Empty Ethics Posts Draw Critics’ Ire
Time is dwindling for House leaders to find and appoint candidates to fill at least four impending openings on the board of the Office of Congressional Ethics before year’s end so its investigative work can continue uninterrupted.
The vacancies, combined with House Republicans’ delay appointing a House Ethics Committee chairman for the next Congress after the heads of other panels were announced, has government-accountability groups worried that ethics issues may be marginalized.
“The election showed that the American people really care about ethics, but we all know that members of Congress don’t. The only way they’re going to do something is if they’re pushed,” said Melanie Sloan of Citizens for Responsibility and Ethics in Washington.
A bipartisan coalition of government watchdog groups is gathering on the Hill on Wednesday to highlight the ticking clock and urge leadership to move. Speaker John A. Boehner, R-Ohio, and House Minority Leader Nancy Pelosi, D-Calif., are responsible for filling two OCE vacancies each, with each other’s consent, and must also reauthorize the chairman, co-chairman and alternate members for the 113th Congress.
“Pelosi has offered us her assurances that she is going to fulfill her part . . . but when we get to Boehner there has been absolutely no response,” Craig Holman of Public Citizen said. “We need to get Boehner involved in this process.”
“Practically speaking, they are late. There are a lot of things on their plate, but it’s not like it’s a surprise that these appointments are required,” Tom Fitton of Judicial Watch said.
Though Boehner and Pelosi representatives both confirmed their commitment to the outside ethics office, neither offered specifics about the hiring process or whether it is under way.
“The Speaker intends to retain the Office of Congressional Ethics for the 113th Congress and to appoint an Ethics chair in a timely fashion,” Boehner spokesman Michael Steel wrote in an email.
“House Democrats are firmly committed to the continuation of the OCE and replacements will be named at the appropriate time,” Pelosi spokesman Drew Hammill wrote in an email.
Democratic leadership has already announced that Rep. Linda T. Sánchez of California will again be ranking member on the Ethics Committee.
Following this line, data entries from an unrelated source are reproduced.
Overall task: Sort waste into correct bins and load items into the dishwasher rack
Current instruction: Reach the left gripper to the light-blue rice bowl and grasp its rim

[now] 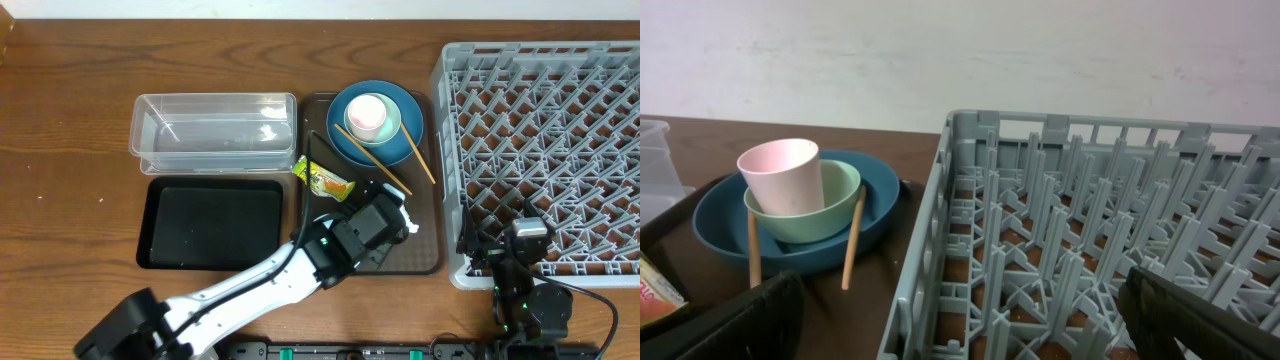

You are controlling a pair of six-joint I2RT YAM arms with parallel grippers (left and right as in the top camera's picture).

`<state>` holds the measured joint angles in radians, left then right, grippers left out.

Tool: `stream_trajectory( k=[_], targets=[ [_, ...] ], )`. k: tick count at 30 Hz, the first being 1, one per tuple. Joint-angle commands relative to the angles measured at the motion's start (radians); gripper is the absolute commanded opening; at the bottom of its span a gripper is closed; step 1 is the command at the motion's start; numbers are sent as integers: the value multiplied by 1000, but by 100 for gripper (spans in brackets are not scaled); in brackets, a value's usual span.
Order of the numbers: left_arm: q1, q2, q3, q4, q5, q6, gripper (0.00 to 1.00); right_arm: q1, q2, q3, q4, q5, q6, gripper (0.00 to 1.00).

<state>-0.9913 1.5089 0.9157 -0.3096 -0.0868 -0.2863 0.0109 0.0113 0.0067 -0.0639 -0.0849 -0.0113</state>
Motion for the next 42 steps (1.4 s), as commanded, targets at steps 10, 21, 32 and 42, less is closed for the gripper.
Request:
stream_trajectory(
  k=[10,21,32,42],
  targets=[
    [-3,118,18,103,-30,32,66,9,-5,-2,-4,6,-5,99],
    [-3,127,38,81,-22,114,67,9,-3,-2,-4,6,-5,99],
    [0,122,211,-154,79,82,66,9,-3,-2,-4,6,-5,99],
    [0,122,207,-304,98,-135,51,9,-3,-2,-4,6,-5,99]
  ],
)
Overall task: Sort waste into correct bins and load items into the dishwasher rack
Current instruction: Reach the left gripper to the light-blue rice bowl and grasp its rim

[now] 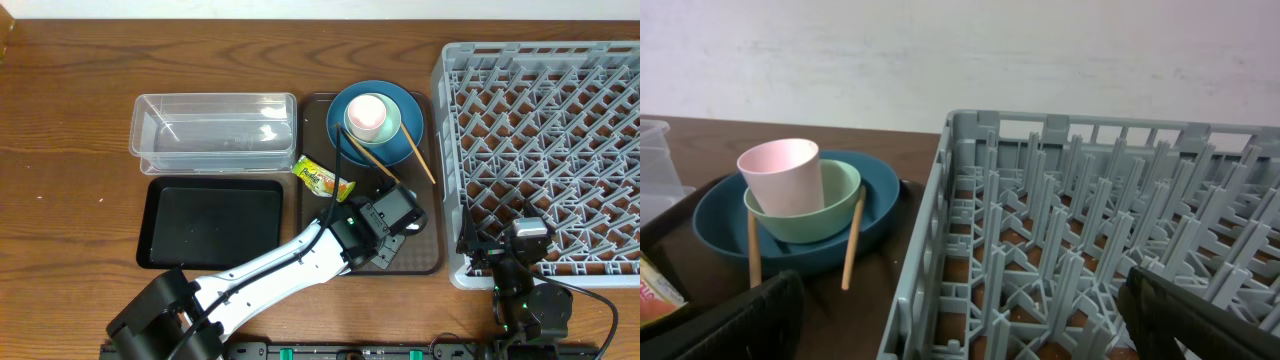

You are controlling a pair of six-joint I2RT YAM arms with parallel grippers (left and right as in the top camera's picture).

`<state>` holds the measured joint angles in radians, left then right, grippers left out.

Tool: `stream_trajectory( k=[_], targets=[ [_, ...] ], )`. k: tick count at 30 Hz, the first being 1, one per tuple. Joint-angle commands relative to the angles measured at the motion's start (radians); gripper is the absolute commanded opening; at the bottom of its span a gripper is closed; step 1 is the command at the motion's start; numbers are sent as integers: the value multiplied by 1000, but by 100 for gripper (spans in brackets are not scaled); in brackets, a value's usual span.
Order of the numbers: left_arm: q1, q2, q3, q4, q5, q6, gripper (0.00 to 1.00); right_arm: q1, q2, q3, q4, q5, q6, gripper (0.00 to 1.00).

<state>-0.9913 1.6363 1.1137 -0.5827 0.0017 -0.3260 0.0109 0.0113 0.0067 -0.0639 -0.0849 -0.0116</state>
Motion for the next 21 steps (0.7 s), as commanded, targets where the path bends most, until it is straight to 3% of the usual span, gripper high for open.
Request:
stream_trajectory(
  k=[1,21],
  targets=[
    [0,-5,7,-45,9,-104,50,9,-3,-2,-4,6,-4,99],
    [-3,0,-76,-37,10,-174,49,9,-3,-2,-4,6,-4,99]
  ],
)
The office of outgoing Ethics Chairman Jo Bonner, R-Ala., confirmed he is not interested in returning.
The bipartisan group gathering Wednesday includes Public Citizen, Judicial Watch, the Campaign Legal Center, CREW, Common Cause, Democracy 21, the League of Women Voters, the National Legal and Policy Center, the Sunlight Foundation, U.S. PIRG and Americans for Campaign Reform. The coalition will also send a letter to Boehner and Pelosi regarding the OCE vacancies.
“When they say ‘appropriate time,’ I think they mean that in the broadest sense. I think it’s quite possible that we’ll be into January when it actually happens, and they’ll make the argument ‘no harm, no foul,’” Ken Boehm of the National Legal and Policy Center said.
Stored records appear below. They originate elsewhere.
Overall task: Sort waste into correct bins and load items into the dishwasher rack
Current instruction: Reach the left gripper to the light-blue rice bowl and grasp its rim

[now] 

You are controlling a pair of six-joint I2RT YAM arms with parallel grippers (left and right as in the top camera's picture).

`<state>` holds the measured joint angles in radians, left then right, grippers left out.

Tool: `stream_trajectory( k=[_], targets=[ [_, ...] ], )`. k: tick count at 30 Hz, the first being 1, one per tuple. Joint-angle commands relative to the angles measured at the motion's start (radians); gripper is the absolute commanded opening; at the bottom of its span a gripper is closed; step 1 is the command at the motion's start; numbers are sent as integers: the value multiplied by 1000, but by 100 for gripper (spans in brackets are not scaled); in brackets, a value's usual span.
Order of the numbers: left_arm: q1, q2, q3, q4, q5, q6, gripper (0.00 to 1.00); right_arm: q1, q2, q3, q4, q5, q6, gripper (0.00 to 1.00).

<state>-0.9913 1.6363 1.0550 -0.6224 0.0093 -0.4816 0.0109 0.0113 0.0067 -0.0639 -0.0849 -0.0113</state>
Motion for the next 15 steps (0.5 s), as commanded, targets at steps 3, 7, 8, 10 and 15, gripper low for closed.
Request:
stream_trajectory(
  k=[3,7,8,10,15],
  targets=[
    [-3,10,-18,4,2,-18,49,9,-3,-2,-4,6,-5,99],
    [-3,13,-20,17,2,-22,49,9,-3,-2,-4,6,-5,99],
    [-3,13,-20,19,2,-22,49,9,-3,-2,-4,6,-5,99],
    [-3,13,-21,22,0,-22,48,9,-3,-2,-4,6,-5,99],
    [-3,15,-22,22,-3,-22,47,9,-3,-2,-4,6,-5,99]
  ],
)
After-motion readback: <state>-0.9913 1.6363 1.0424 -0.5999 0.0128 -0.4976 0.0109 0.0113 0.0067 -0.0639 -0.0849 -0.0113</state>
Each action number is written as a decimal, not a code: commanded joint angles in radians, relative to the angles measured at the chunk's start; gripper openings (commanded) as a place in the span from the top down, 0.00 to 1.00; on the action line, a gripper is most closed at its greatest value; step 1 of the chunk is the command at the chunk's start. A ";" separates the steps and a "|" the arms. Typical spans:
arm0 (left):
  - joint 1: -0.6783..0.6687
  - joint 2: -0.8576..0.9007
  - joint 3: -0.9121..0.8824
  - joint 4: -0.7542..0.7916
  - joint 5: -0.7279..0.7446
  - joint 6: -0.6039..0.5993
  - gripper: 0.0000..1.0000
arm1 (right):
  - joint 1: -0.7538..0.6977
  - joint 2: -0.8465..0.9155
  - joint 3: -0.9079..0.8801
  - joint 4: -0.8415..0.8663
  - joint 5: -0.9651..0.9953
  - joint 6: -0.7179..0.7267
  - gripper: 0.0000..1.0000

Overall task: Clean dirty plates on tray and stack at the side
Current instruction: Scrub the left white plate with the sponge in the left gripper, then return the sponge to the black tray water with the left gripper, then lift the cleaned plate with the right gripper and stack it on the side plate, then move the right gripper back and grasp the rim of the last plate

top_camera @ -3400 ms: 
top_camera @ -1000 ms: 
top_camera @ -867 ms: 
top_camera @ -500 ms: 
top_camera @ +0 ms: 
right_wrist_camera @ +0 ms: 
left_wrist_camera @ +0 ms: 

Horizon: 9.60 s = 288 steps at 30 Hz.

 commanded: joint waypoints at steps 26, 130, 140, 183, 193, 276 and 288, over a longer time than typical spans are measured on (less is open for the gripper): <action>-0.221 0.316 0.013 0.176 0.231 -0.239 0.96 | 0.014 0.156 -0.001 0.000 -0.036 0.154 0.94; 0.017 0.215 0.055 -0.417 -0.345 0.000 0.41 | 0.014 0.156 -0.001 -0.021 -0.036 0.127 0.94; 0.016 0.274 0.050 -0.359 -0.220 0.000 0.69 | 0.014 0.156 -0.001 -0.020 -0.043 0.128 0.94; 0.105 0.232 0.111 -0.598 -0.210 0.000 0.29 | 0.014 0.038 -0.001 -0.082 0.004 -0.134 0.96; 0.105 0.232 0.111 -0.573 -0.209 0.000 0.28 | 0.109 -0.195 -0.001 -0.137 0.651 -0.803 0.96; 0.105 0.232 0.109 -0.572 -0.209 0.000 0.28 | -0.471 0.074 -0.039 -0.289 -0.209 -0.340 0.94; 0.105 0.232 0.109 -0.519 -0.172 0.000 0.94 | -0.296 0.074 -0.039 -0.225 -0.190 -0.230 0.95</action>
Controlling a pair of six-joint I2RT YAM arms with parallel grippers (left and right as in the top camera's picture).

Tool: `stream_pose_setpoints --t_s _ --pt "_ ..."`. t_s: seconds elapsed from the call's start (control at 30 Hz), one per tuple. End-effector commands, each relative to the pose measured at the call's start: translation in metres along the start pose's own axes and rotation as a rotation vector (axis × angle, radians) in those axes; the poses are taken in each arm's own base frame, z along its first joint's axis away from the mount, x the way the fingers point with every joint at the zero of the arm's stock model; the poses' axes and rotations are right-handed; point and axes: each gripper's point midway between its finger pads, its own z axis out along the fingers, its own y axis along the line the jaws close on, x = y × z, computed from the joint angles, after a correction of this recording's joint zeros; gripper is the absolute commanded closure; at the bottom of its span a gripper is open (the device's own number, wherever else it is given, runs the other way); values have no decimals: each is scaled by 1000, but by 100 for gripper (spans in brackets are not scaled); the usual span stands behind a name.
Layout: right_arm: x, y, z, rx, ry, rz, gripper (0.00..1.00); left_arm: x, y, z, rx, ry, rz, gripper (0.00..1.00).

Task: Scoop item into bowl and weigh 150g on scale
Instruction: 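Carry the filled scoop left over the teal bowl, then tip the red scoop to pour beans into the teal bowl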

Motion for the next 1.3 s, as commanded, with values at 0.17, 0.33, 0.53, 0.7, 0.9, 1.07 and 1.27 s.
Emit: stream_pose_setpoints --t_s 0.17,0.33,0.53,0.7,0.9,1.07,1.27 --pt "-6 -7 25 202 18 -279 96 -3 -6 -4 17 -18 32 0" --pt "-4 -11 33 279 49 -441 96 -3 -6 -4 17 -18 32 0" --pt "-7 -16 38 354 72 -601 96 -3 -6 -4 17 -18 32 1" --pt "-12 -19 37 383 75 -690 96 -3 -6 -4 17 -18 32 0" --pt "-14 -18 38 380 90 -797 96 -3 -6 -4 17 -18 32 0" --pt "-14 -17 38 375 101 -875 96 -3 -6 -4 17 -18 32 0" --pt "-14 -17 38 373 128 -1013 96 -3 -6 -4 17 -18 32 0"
The OCE is a quasi-independent fact-finding agency created by the House in 2008 to review allegations of wrongdoing and spur the Ethics Committee into action. It conducts its reviews in two stages: a preliminary 30-day review, followed by a 45-day second-phase review that may be extended for an additional two weeks.
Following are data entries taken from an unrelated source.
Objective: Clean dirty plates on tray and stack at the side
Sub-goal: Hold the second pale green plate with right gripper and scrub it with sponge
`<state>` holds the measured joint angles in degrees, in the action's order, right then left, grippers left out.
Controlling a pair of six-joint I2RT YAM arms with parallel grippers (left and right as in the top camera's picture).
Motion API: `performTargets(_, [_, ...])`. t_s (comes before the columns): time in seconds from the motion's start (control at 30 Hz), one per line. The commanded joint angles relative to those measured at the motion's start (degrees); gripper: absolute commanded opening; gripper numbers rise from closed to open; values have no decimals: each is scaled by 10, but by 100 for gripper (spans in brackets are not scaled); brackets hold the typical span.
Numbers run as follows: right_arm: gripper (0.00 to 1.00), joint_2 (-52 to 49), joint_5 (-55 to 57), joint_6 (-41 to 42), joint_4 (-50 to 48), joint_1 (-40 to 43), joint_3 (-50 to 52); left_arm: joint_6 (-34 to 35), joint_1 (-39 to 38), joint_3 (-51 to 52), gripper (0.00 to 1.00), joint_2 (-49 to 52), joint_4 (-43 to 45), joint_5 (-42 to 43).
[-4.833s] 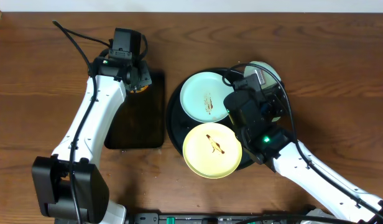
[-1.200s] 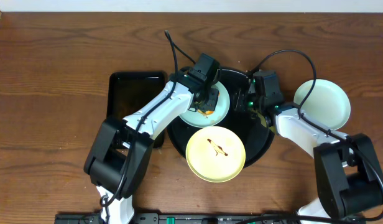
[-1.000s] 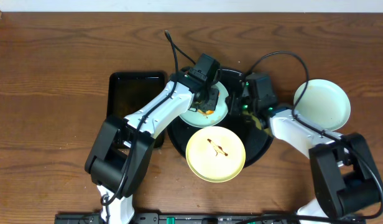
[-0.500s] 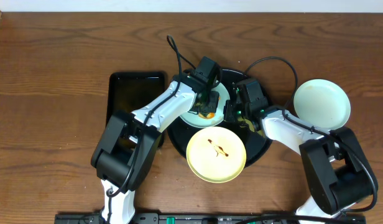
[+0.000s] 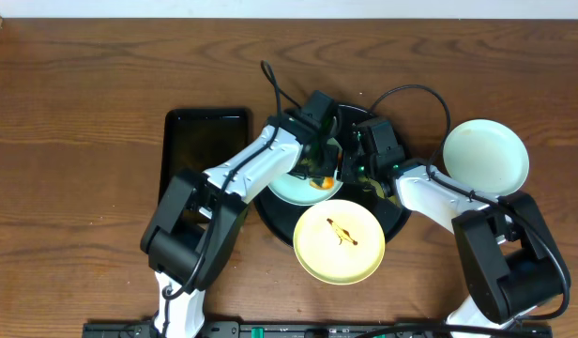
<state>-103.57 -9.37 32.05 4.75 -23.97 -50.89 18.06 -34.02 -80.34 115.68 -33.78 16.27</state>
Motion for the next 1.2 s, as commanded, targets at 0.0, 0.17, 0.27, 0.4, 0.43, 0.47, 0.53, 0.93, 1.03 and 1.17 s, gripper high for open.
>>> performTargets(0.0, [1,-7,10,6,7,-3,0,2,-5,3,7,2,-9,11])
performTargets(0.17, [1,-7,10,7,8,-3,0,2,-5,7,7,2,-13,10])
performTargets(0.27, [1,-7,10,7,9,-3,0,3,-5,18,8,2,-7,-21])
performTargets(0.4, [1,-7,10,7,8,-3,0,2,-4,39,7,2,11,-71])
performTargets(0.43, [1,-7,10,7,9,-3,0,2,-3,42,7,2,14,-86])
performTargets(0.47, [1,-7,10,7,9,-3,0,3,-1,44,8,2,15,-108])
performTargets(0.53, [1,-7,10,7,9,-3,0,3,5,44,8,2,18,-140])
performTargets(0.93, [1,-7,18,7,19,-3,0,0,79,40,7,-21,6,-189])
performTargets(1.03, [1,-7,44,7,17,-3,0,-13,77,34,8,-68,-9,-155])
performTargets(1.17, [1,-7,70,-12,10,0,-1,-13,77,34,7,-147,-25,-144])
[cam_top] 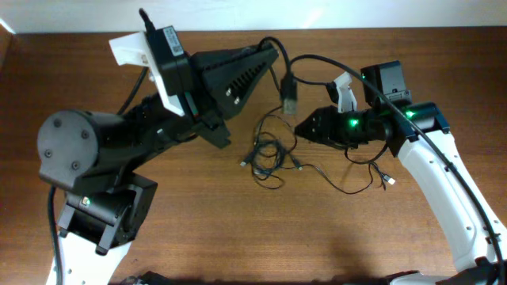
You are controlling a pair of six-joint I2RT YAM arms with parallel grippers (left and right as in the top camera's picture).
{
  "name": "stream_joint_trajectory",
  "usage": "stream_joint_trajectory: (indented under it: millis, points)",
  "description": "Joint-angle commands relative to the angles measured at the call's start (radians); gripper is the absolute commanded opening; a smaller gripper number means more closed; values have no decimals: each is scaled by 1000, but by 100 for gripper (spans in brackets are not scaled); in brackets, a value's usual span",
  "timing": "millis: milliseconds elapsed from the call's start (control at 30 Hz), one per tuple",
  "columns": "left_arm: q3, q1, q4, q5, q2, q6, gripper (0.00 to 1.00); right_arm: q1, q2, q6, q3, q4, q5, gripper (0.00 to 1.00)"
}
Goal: Untangle cables
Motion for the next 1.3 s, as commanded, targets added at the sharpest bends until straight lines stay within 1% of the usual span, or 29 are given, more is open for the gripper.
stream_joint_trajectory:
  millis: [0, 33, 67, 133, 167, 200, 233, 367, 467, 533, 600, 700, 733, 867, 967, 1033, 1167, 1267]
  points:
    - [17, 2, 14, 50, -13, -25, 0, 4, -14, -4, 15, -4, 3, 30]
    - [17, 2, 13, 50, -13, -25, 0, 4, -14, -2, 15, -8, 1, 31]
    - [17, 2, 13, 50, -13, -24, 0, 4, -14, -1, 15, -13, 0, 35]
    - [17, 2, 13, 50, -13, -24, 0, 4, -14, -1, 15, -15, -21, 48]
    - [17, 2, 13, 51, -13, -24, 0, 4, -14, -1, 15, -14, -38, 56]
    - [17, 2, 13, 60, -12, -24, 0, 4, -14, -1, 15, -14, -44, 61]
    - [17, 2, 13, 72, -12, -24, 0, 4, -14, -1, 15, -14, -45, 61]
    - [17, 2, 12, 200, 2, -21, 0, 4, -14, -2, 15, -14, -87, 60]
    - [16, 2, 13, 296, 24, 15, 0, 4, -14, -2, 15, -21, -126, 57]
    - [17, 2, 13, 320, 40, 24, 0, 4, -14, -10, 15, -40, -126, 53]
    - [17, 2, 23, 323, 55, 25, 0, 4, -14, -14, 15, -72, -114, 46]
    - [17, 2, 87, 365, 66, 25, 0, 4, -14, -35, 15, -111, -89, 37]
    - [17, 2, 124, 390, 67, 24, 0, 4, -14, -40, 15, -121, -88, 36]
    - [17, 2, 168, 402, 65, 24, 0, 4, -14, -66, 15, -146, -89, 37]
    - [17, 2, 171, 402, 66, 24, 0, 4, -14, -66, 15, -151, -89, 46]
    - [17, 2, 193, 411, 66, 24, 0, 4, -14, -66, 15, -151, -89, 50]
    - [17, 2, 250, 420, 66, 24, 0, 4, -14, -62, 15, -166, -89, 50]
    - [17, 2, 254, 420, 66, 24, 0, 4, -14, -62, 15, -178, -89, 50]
There are eight board members. A board member appointed by each party must initiate a preliminary probe; the approval of three, with a quorum of five voting, is needed to continue to the second phase. Four board members are needed to transmit the office’s findings to the Ethics Committee.
Even if the chairman, co-chairman and alternate board members are reauthorized, four board vacancies would prevent the office from proceeding to the second stage of any open matter, effectively ending the stream of cases it refers to the committee.
“Our letter [to Boehner and Pelosi] is brief and to the point. It . . . calls their attention to the fact that with half the board expiring, the agency is in danger of going defunct in the 113th Congress, and they certainly don’t want to see that happen,” Holman said.
As CQ Roll Call has reported, government-accountability groups on both sides of the aisle have largely praised the OCE’s work, following battles over its establishment and a subsequent period of acrimony between the office and the Ethics Committee.
The outside ethics office has also caught the attention of constituents outside the Beltway.
Christopher Finney, a Cincinnati-based attorney and active member of a Southern Ohio tea-party-aligned group known as COAST, says the OCE provides a path for constituents to hold their lawmakers accountable. Finney represented Democratic challenger David Krikorian in a series of legal disputes with outgoing Republican Rep. Jean Schmidt of Ohio, who was ordered to repay a Turkish-American interest group for hundreds of thousands of dollars of free legal assistance that the Ethics Committee eventually concluded was an impermissible gift.
“The case we brought against Jean Schmidt would have never moved forward had it not been for the OCE. It would be a terrible loss if it were not properly and fully constituted. I have confidence that [leadership] is serious enough about ethics and about their responsibility to the public that they’ll appoint people,” Finney said.